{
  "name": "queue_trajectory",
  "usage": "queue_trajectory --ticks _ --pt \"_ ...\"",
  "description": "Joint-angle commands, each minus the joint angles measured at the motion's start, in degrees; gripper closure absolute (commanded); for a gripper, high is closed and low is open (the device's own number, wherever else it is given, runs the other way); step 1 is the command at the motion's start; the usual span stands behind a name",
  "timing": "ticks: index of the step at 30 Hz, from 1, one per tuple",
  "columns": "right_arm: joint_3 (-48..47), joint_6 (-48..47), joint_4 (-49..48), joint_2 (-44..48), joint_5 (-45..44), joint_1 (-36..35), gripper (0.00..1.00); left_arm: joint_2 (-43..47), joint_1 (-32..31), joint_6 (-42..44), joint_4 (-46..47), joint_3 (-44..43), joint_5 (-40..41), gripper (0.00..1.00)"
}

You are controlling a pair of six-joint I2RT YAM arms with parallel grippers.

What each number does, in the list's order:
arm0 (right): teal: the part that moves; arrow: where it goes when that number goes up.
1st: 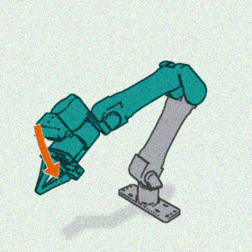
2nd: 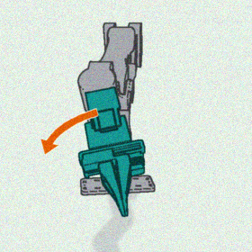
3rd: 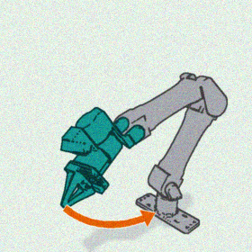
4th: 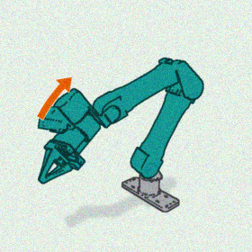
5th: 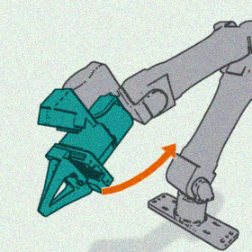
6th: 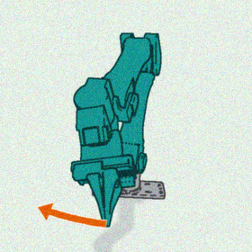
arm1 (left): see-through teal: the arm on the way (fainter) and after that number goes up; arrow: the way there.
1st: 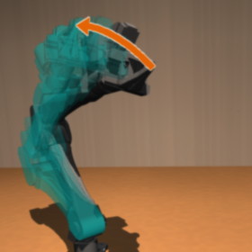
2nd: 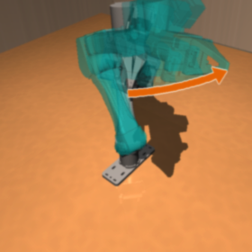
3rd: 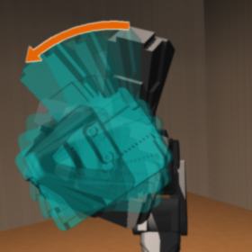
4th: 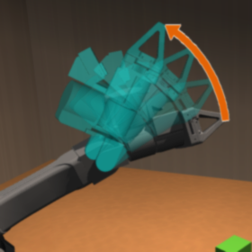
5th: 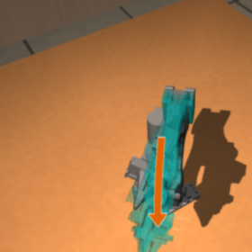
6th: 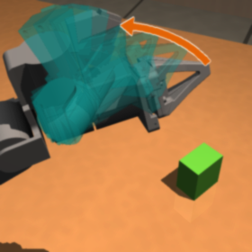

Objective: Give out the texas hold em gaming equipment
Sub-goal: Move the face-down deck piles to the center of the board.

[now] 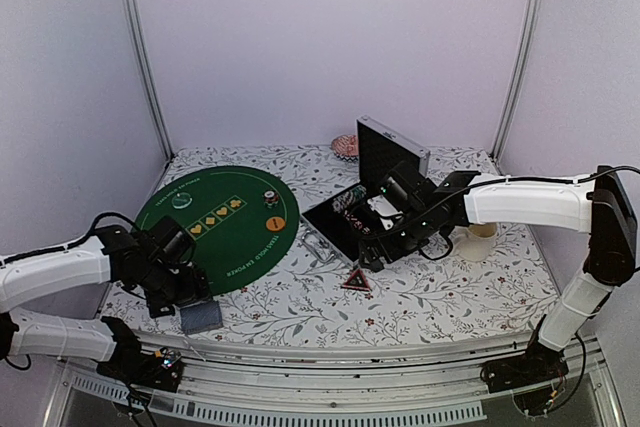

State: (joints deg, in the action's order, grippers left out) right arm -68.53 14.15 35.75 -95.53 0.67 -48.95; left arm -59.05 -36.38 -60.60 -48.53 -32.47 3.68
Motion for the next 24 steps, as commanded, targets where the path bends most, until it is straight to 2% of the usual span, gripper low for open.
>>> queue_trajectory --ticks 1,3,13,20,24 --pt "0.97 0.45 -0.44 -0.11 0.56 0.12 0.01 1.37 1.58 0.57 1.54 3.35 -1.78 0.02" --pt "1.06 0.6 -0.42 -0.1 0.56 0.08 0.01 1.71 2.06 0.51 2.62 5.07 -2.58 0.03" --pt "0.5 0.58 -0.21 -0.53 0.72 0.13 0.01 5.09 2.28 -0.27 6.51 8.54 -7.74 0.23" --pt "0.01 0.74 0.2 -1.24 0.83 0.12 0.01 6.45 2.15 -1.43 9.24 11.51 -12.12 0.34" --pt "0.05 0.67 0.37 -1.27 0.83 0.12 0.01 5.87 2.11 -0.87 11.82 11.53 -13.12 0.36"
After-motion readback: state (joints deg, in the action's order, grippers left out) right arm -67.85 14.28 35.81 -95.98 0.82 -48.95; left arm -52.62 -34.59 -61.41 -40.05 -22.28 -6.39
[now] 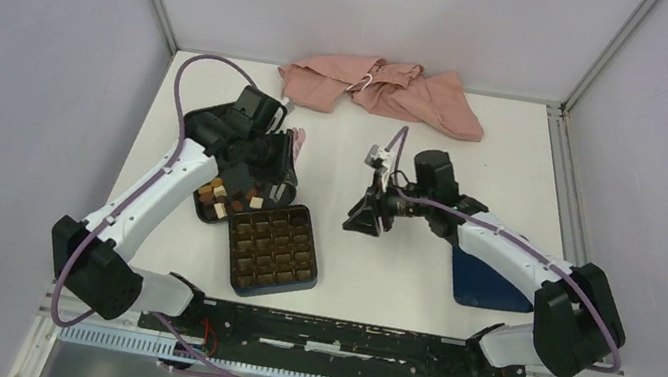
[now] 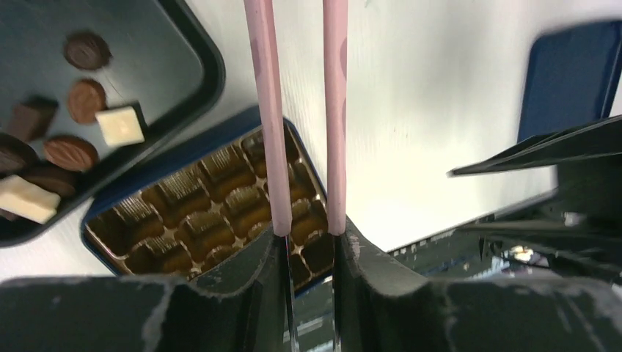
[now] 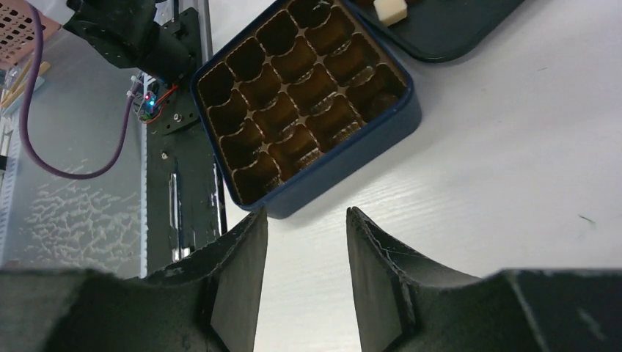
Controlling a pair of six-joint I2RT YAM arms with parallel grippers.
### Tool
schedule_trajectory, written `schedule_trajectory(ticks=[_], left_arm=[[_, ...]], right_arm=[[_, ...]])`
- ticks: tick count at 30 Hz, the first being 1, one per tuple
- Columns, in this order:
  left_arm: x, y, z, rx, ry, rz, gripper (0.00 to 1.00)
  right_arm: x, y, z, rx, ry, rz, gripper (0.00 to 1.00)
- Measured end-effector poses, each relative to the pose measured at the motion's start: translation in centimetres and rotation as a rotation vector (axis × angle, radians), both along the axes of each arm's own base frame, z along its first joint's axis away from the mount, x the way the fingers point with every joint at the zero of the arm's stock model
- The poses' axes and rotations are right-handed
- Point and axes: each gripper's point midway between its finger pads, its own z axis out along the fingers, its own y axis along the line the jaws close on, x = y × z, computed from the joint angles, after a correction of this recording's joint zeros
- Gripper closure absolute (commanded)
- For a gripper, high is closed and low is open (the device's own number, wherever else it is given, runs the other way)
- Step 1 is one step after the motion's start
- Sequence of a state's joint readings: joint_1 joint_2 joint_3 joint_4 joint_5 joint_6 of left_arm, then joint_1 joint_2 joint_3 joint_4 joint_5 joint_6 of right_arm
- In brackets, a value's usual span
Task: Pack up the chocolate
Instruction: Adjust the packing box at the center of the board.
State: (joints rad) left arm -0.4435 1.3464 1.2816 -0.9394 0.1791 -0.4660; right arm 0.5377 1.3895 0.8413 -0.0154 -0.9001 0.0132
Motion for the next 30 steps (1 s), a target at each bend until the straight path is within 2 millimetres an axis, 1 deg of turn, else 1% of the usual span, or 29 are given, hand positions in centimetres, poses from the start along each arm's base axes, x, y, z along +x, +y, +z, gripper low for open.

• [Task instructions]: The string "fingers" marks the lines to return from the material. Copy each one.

• [Your solution]:
- Measured end-effector poses, each relative to the pose measured at the motion's start: translation in centimetres and rotation as a rotation vector (axis × angle, radians), both along the axes of each arm's own base frame, z along its first joint's axis away from the mount, x the way the fingers point with every joint at the zero of the arm's stock model
- Point and axes: each gripper's point midway between its finger pads, its own z axis out along the fingers, its own y axis along the line the jaws close on, x = y × z, computed from the joint angles, after a correction of this recording's joint zeros

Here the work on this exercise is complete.